This is a simple radar/camera speed trap that can be ran on a RaspberryPI, NVidia Jetson Nano, or any other machine with with USB, enough memory, and processing power.
In my neighborhood I live in a through street, and its an easy way to get two and from two local schools. Because of the cut through, our neighborhood has a lot of traffic the travels at a high rate of speed.
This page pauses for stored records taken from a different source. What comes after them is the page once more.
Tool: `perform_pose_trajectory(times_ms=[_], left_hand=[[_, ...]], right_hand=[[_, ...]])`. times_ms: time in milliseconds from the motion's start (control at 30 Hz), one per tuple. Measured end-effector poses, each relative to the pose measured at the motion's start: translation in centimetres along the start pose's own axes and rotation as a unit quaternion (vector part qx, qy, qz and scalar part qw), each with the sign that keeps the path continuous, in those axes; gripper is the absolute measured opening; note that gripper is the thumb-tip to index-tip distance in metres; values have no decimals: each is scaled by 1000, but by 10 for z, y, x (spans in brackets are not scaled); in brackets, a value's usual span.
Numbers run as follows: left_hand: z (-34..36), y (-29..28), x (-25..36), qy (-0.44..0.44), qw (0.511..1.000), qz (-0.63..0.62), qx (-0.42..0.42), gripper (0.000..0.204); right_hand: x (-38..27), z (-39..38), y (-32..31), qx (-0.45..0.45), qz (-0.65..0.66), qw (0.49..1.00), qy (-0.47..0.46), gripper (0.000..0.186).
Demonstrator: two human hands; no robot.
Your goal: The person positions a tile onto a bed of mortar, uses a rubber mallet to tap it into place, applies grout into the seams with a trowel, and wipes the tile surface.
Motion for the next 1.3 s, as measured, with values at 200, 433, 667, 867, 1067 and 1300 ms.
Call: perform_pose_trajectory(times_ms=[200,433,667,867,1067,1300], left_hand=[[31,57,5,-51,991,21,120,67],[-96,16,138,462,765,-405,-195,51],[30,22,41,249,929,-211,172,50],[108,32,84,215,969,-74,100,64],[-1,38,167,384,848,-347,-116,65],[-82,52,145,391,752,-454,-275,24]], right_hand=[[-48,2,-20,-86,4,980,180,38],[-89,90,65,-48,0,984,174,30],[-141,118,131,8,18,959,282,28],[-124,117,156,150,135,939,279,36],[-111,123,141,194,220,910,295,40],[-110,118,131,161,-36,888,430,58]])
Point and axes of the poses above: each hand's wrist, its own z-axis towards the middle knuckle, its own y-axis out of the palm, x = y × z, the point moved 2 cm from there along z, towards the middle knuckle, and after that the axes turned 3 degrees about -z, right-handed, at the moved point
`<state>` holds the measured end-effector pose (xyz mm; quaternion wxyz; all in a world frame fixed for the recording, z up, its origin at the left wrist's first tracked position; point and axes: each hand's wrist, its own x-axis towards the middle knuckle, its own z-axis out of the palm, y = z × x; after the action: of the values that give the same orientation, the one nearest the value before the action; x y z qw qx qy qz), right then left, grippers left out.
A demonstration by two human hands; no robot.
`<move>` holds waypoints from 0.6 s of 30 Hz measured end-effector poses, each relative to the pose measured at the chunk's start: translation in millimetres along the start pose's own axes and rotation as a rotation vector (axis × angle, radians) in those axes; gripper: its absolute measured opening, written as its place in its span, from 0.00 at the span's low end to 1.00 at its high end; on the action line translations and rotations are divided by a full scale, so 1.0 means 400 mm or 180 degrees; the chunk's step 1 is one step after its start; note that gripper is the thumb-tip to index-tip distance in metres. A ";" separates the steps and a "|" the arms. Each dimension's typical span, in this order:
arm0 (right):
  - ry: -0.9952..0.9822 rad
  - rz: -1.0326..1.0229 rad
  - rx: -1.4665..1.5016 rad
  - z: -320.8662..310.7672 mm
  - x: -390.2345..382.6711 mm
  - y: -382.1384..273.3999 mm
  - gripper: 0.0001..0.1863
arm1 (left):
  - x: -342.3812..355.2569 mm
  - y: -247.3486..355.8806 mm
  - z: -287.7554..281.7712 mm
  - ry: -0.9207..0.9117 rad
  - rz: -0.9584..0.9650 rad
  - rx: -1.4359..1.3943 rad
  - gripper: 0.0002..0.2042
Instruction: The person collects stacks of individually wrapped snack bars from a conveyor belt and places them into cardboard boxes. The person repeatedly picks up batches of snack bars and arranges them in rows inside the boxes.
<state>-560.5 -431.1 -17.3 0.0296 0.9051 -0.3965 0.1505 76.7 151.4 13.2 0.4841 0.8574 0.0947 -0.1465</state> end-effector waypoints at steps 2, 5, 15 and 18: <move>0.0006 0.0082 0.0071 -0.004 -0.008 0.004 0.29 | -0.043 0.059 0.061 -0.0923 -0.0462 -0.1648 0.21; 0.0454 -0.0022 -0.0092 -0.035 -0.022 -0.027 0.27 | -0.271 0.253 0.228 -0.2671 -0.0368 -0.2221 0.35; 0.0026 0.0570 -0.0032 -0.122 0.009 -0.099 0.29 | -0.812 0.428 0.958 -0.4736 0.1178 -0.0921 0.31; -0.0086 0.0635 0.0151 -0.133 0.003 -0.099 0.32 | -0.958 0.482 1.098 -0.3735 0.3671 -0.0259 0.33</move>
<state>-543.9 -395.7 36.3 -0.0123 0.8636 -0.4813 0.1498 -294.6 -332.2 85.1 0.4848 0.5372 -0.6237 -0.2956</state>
Our local police department did a speed study and found during bus hours the overwhelming majority of traffic was measured to be within 5mph of the posted speed limit, however, they measured a few vehicles traveling more than double the speed limit. Although they cannot police the area constantly they expressed their willingness to put special patrols in place if I could let them know the time of the offending vehicles, their license plate number, and estimated speed. Challenge accepted.
Your hardware list may vary, but this is what I built my device with:
- NVidia Jetson Nano
- Mini USB Camera Module Board
- OmniPresense OPS243-A Radar Sensor
- TP-LINK TL-WN722N WiFi Adapter
- Anker PowerCore+ 26800 PD
- BUD Industries NBF-32016 ABS Box
- BUD Industries NBX-32916-PL ABS Plastic Internal Panel
- m2, m2.5, and m3 stand-offs
- Offset drill bit
- Plexiglass
- USB Cables
There is the option to store your data files to cloud storage, right now this only supports Azure because for my day job I work for Microsoft and it's who I have chosen to support. With that said, it would be really easy to copy the cloudstorage.py source code file and stub it out for the provider of your choice. You can also store to cloud databases, for this I have opted to use generic ODBC as I developed the software on a Mac, and the out of the box available database drivers are different than what is available on arm64.
There are a couple known issues with the current build:
- This readme file doesn't have near enough detail yet
- Like any radar based product this is still affected by doppler shit (cosine effect), while it's easy to calculate the proper speed, I would like for the system to do this automatically. this potentially should be possible either using the video feed and open cv (although I do have concern about performance on this small of a device and how that affects accuracy), or potentially using an OPS243-C sensor which also measures a few different parameters using its additional FMCW radar.
- Security: in the type of enclosure I used this unit is fairly easily removed, partially by design. In theory though it would be pretty easy to rig up a motion sensor + alarm if the unit is moved, and/or use OpenCV with the camera to detect when the image frame has change significantly which would indicate some has gotten close to the unit.